▸ **ACTIVITY**: What is needed is every line, exactly as given, from the line containing "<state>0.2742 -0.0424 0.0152" through the end of the data below.

Collected data entries:
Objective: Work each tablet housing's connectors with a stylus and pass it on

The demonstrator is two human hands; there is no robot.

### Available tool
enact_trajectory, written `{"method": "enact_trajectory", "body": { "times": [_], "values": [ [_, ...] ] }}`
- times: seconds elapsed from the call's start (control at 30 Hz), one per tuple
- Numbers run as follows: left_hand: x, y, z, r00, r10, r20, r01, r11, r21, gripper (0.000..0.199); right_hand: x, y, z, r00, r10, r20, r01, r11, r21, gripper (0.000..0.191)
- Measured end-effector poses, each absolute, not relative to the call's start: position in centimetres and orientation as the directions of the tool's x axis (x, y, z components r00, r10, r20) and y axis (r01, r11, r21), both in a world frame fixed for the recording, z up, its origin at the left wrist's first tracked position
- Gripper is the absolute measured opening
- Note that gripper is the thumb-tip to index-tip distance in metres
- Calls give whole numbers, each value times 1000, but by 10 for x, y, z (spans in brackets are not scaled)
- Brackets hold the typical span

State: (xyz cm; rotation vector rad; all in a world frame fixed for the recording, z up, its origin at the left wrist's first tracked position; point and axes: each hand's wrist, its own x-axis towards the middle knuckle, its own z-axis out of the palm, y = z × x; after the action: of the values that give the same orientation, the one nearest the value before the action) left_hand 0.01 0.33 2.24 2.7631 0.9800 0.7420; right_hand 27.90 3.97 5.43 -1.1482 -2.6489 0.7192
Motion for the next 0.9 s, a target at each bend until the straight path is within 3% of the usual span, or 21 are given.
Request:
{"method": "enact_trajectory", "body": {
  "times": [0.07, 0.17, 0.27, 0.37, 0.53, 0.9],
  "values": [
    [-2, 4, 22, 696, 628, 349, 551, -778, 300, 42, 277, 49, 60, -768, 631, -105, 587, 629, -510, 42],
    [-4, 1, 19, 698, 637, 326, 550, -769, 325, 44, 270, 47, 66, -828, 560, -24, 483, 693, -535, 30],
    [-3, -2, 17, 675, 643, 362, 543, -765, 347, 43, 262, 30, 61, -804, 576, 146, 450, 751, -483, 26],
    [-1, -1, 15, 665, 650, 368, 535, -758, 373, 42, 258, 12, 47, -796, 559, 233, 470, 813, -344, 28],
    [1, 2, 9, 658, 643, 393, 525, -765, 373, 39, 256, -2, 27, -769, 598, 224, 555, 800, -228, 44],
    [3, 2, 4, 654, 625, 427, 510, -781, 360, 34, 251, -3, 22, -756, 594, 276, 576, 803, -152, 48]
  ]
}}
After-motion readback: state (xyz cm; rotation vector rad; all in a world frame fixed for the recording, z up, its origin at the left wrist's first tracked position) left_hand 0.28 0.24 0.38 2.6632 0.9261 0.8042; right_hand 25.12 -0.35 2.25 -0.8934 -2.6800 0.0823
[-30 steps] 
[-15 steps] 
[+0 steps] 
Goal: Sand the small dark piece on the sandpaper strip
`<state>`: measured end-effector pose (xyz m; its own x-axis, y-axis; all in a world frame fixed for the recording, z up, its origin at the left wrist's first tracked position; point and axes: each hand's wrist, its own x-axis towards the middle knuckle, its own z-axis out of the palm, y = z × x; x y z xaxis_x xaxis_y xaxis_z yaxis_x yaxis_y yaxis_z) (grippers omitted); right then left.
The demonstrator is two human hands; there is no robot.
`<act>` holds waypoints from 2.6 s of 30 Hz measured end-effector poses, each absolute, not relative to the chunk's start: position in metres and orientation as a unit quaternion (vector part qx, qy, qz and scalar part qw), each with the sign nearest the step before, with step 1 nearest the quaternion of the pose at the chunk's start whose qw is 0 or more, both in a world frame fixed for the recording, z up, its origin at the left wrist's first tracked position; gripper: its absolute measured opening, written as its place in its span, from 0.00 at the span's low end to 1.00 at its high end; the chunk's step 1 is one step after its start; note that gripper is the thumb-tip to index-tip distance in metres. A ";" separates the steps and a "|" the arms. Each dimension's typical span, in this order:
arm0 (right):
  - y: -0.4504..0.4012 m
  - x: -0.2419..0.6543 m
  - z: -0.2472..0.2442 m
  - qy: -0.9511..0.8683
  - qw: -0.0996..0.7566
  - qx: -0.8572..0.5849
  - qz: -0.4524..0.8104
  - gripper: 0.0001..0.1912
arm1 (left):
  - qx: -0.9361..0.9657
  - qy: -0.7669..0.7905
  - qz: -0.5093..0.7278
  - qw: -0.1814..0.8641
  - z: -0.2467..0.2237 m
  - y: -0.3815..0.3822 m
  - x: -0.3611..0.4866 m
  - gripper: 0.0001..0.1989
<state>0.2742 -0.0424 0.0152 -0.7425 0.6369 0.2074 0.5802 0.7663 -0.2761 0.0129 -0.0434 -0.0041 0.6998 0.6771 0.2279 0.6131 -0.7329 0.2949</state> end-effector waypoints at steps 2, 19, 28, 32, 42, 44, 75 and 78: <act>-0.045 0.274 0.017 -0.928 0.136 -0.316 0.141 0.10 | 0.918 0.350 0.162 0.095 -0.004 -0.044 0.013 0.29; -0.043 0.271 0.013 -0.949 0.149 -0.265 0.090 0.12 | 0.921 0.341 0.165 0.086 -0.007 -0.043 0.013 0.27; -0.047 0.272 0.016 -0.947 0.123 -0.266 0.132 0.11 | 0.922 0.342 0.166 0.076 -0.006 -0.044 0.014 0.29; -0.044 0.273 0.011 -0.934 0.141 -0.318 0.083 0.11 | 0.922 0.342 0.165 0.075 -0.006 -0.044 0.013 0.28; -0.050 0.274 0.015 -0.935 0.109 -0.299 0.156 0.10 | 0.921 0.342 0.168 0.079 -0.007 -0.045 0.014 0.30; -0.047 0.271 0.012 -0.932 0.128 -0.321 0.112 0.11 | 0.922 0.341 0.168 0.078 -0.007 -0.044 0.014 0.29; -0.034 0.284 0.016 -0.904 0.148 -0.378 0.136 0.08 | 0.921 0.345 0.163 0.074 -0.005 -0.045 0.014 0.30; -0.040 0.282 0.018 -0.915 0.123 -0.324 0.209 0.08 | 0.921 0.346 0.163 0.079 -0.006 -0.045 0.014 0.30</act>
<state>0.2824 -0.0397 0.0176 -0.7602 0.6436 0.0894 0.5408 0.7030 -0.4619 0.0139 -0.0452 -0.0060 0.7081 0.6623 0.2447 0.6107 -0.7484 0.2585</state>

▸ **WRITTEN SOLUTION**:
<state>0.2742 -0.0424 0.0152 -0.7425 0.6369 0.2074 0.5802 0.7663 -0.2761 0.0129 -0.0434 -0.0041 0.6998 0.6771 0.2279 0.6131 -0.7329 0.2949</state> end-effector waypoints at steps 2, 19, 28, 32, 42, 44, 75 and 78: <act>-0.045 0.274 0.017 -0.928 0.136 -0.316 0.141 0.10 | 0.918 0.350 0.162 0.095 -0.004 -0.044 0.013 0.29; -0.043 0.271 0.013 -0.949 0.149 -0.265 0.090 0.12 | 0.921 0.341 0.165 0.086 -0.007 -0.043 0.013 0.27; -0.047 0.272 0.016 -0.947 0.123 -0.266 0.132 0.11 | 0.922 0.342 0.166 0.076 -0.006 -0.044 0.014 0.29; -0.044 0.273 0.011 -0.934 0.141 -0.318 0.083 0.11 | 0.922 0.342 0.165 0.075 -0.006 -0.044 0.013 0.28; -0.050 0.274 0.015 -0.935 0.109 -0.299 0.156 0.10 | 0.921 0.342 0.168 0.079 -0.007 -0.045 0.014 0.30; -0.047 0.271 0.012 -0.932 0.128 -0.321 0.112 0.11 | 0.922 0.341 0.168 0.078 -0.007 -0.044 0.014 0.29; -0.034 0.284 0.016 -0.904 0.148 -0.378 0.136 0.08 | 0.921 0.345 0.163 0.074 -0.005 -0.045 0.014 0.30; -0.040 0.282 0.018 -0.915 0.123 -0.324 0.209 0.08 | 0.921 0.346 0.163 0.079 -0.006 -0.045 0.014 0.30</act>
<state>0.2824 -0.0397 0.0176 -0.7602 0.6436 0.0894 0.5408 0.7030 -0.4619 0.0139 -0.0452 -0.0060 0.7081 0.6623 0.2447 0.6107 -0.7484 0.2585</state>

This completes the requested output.